I swear it was Monday, then I blinked and it was Friday. The days fly by so fast. I can never ever seem to get caught up with my giant to-do list. Things get added faster than I can cross them off. I managed to order my Christmas cards a couple of weeks ago. They arrived last week. And I haven’t mailed a single one yet. I did buy stamps today, though… so that counts for something, right?
Nonetheless, the weekend is nearly here and I’m looking forward to attending a couple of holiday parties! For both parties, guests have been asked to bring a dish to pass. Today, I decided to do a trial run on Dreena Burton’s Creamy Artichoke Spinach Dip (without all the junk, as Dreena puts it). I should know by now that no trial run is necessary with Dreena’s recipes because they are ALWAYS delicious. She never disappoints. In fact, if you need a great gift idea for the foodie in your life (vegan or not), I highly recommend her latest cookbook, Let Them Eat Vegan! I have made several recipes from this book and I’ve loved them all. (This particular recipe is not in the book, but there is another artichoke dip, along with many others.) Dreena is the real deal.
I absolutely LOVE this recipe. I’m so excited to have found a healthy version of this dip that tastes like the non-vegan version I’ve always loved. It’s beyond me how these healthy vegan ingredients come together to form the same flavor and texture without the cheese, mayo, cream cheese, sour cream, commercial dairy substitute or oil. I’m telling you – you won’t even miss it. It also happens to be gluten-free and VERY easy to make.
¾ cup plain unsweetened non-dairy milk (I used almond milk)
2½-3 tbsp freshly squeezed lemon juice
1-2 medium-large cloves garlic
¾ tsp sea salt
½ tsp dry (ground) mustard
freshly ground black pepper to taste
¾ cup raw cashews (unsoaked)
2 cups frozen artichoke hearts (I used one 9 oz. box), partially thawed (helps for pulsing in blender)
2 cups (loosely packed) spinach leaves
Preheat oven to 425ºF. In a blender, add milk, lemon juice, garlic, salt, dry mustard, pepper and cashews. Blend until very smooth. If using a Vitamix or other high-powered blender, this will only take a minute or so. If using a standard blender, keep blending until very smooth.

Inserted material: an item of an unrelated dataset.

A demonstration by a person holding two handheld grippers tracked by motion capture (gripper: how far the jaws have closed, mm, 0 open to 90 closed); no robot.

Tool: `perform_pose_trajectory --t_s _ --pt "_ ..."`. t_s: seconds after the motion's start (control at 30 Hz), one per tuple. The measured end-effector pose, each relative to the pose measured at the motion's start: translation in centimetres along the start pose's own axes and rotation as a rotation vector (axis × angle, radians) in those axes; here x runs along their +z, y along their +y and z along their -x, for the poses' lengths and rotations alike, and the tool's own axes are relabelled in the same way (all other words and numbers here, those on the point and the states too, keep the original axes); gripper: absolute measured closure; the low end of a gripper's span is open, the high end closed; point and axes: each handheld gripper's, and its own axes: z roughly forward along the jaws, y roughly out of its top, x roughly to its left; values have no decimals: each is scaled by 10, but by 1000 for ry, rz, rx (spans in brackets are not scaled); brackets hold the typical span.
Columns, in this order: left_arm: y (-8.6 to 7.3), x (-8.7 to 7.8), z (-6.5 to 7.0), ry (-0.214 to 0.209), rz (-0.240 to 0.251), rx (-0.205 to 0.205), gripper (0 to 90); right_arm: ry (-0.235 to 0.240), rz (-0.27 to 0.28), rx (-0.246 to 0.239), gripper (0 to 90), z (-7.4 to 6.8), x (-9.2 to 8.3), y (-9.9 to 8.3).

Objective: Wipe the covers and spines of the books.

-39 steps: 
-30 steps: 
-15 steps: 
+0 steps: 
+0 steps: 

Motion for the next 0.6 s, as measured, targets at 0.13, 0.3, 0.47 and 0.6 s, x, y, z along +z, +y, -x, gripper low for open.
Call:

Add artichokes and spinach and very briefly blend or pulse. Do not fully blend, keep some chunky texture! My mixture wasn’t quite as chunky as I prefer, so I scooped the mixture into a bowl and stirred in a can of quartered artichoke hearts (drained, rinsed and chopped).
Transfer mixture to an oven-proof baking dish, and bake for 17-20 minutes. Do not bake any longer or the spinach will turn off-color.
Serve warm with raw veggies, bread, tortilla chips, pita bread/chips or crackers. I liked it even better after letting it cool, then refrigerating and re-heating it later.
Hubs doesn’t even like artichokes and he managed to put a good dent in it. House guest and friend, Amanda, also approved! So I will definitely be bringing this dish to at least one of the holiday parties this weekend, if not both. Thanks again to the fabulous Dreena Burton for another brilliant vegan recipe! Where would we be without her?!